Auch Produktions-Boost kann PC-Lieferung nicht beschleunigen, dennoch

IBM auf dem Weg zum Mikro-Marktführer

23.09.1983

SAN FRANCISCO/BOCA RATON (CW) - Bis zum Ende dieses Jahres wird IBM nach Ansicht von Industriebeobachtern im Mikrocomputergeschäft die Milliarden-Dollar-Hürde nehmen und 26 Prozent des Marktes für sich verbuchen. Wie aus Boca Raton verlautet konnten trotz eines Produktions-Boosts im Frühjahr und Sommer nicht genug Personal Computer und XT Mikrocomputer hergestellt werden, um der Kundennachfrage zu entsprechen.

IBM produzierte nach Angaben eines Unternehmenssprechers im Juni dieses Jahres mehr Personal Computer und XTs als im gesamten ersten Quartal Genauere Zahlen wurden jedoch nicht genannt. Wie Big Blue ferner bekanntgab, traten im Zuge der Produktionssteigerung Probleme mit der Ersatzteilbeschaffung bei OEM-Lieferanten, mit der Personalschulung sowie den Fertigungsräumlichkeiten auf.

Fachhändlerkreise sind der Ansicht, die Lieferschwierigkeiten bei IBM seien derzeit mindestens genauso schwerwiegend wie im Juni dieses Jahres. Kommentiert Ralph Wagner, Präsident der Microsource Financial Inc. in Massachusetts: "Ich frage mich, ob wirklich die Nachfrage nach den IBM-Produkten so groß ist oder ob nicht vielmehr die Vertragspartner außerstande sind, die Forderungen von Big Blue zu erfüllen." Der Boom im Mikrocomputergeschäft habe bei den OEM-Anbietern einen ernsthaften Produktengpaß verursacht.

PC-Erwartungen übertroffen

Die veränderte Marktsituation stellte Philip D. Estridge, Präsident der IBM Entry Systems Group, anläßlich einer PC-Messe in San Francisco dar: "Der Personal Computer hat unsere Erwartungen bei weitem übertroffen". Die Design-Parameter haben sich verschoben. Sie richten sich jetzt danach, wie die Maschine eingesetzt wird. Sehr viel zur großen Marktakzeptanz hätten die Drittanbieter beigetragen, die mit dem PC in noch vor zwei Jahren undenkbare Anwendungsbereiche vorgedrungen seien.
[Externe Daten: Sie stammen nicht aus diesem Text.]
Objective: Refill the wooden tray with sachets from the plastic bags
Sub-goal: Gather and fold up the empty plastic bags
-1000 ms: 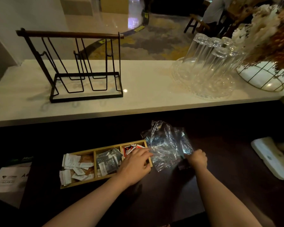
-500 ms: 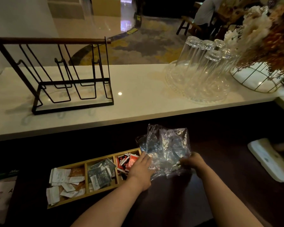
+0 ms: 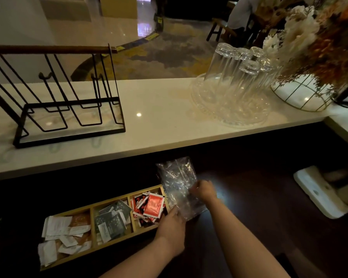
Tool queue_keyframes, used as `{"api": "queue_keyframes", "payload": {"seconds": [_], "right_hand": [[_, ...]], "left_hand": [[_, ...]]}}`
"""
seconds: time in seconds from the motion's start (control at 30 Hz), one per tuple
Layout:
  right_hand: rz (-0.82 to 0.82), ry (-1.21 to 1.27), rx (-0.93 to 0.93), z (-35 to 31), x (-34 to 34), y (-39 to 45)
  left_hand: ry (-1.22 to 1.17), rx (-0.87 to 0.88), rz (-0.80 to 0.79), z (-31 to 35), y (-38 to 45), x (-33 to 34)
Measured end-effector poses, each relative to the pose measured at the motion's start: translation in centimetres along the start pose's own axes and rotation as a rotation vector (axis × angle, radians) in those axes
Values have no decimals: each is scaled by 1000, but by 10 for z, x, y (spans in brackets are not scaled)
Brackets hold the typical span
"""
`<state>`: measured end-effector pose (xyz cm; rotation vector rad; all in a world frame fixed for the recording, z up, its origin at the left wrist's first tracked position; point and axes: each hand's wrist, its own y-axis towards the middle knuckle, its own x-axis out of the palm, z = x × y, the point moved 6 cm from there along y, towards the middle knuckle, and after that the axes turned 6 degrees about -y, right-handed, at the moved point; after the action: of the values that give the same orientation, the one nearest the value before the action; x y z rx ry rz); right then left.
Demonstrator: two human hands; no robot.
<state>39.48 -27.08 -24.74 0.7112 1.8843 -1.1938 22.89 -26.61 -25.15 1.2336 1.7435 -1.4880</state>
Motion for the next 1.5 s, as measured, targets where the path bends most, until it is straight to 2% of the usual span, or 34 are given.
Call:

IBM hat laut Estridge niemals daran gezweifelt, daß die Anwender den Personal Computer am Arbeitsplatz schätzen würden. Es sei jedoch nicht einfach, dieselben Leute davon zu überzeugen, das Gerät zu Hause ähnlich sinnvoll einzusetzen. Nicht das Übertragen von Arbeit in den Privatbereich können den Kauf eines PC für den Heimgebrauch schmackhaft machen, sondern vielmehr die Möglichkeiten, die das System darüberhinaus biete.
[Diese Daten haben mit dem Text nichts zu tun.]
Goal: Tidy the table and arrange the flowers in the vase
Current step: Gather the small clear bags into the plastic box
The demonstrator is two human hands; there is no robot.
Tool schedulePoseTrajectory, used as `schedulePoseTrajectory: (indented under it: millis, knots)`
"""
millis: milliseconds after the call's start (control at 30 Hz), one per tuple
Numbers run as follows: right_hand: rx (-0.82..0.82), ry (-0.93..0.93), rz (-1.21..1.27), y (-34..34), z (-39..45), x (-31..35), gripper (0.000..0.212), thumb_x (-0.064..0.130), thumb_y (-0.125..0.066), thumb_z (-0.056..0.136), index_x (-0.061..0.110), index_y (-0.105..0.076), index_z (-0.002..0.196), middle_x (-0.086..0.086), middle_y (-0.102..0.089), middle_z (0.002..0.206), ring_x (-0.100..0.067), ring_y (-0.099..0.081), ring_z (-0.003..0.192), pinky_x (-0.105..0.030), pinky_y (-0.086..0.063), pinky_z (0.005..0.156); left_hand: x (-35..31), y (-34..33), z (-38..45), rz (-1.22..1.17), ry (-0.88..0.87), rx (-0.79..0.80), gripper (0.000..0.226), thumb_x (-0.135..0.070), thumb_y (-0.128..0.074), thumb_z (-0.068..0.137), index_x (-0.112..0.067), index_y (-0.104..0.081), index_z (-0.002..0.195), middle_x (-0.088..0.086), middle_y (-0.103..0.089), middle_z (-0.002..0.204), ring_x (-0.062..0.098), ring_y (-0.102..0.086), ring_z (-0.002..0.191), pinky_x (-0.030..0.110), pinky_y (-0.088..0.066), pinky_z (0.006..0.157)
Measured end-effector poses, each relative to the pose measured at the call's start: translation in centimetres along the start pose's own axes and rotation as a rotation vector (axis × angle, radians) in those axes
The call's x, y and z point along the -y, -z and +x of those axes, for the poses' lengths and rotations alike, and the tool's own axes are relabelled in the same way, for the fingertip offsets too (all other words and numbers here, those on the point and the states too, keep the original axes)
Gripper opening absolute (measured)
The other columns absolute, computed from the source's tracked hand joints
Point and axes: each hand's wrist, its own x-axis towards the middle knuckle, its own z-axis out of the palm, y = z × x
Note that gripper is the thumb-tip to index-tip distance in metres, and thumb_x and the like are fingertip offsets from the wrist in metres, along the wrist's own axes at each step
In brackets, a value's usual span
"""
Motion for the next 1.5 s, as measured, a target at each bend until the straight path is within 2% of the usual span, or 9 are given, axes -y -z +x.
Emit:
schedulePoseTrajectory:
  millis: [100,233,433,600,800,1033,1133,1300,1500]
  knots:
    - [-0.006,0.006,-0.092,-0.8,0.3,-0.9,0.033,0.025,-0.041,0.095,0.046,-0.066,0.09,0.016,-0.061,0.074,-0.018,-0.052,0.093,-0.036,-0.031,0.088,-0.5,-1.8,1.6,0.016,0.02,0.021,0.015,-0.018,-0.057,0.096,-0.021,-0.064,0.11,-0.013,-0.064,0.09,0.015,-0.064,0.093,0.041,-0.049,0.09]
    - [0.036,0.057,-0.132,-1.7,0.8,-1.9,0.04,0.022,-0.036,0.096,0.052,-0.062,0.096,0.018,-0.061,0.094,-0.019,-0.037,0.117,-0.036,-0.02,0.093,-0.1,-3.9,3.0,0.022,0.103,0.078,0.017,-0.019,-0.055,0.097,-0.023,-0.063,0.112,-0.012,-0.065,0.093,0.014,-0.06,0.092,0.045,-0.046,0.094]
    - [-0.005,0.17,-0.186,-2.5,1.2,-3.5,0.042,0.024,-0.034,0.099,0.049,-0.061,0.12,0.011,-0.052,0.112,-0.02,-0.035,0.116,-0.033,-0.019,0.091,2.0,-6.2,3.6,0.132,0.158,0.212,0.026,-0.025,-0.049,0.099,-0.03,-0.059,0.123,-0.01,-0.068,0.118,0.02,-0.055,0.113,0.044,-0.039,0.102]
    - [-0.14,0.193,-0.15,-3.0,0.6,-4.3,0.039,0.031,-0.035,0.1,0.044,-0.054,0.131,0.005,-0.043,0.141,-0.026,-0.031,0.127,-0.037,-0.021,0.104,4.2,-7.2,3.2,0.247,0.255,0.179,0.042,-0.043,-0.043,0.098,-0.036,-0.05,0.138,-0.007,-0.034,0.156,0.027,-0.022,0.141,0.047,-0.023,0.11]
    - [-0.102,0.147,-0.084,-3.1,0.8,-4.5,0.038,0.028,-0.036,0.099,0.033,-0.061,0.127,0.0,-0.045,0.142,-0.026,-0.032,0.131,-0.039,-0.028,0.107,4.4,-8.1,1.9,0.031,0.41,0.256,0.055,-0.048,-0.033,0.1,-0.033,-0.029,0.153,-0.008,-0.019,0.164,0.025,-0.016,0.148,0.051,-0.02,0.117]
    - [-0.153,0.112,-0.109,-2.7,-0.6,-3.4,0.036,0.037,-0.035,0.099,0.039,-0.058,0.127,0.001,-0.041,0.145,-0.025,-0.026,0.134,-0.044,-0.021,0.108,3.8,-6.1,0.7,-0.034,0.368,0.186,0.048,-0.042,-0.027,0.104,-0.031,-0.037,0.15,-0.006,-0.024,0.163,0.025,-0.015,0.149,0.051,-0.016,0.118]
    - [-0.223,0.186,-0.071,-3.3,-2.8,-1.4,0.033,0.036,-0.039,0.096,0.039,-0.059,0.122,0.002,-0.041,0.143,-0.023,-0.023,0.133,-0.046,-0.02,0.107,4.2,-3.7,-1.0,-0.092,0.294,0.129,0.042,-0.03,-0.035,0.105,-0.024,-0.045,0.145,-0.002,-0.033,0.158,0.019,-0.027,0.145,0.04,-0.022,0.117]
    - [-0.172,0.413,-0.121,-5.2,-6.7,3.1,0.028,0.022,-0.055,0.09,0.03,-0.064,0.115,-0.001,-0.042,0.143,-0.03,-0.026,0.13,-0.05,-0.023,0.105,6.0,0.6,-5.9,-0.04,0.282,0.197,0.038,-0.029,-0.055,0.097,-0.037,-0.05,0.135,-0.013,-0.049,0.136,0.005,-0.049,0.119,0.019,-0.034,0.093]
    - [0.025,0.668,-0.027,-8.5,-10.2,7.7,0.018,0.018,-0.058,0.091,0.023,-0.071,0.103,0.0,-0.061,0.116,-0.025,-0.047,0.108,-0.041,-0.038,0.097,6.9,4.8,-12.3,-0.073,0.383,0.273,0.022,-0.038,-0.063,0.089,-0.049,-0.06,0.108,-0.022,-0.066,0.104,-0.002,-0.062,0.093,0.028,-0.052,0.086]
Spekulationen, der 16-Bit-Homecomputer "Peanut" werde auf der vom 26. bis 28. August in San Francisco abgehaltenen DV-Messe vorgestellt und dann im Handel erhältlich sein; erwiesen sich als reines Gerücht. Industrieexperten glauben jetzt, das System könne vielleicht Anfang November auf den Markt kommen. Der Preis dürfte zwischen 600 und 1300 Dollar liegen.

Peanut, eine kleinere Version des Personal Computer, erlaubt das Arbeiten mit denselben Programmen, die auch auf dem PC laufen. Geschäftsleute können so auch zu Hause ihrer beruflichen Tätigkeit nachgehen und die behandelten Dateien auf das System im Büro überspielen.

Estridge vertritt die Ansicht, die größten Vorbehalte der Kunden gegenüber einem Homecomputer rührten nicht vom Preis her, sondern vom Fehlen einer exakten, verständlichen Dokumentation sowie bedienungsfreundlicher Software. Ferner müsse der Service mehr umfassen, als nur die Lieferung von Hard- und Software. Gefragt seien in erster Linie Problemlösungen.

Da der Mikrocomputermarkt vom Kunden gesteuert werde, müßten sich die Hersteller nach Ansicht von Estridge mehr mit den vom Anwender ausgehenden Trends auseinandersetzen. Die Anbieter seien fasziniert von der Technik und verwendeten kaum einen Gedanken darauf was die Maschine in der Praxis leisten müsse.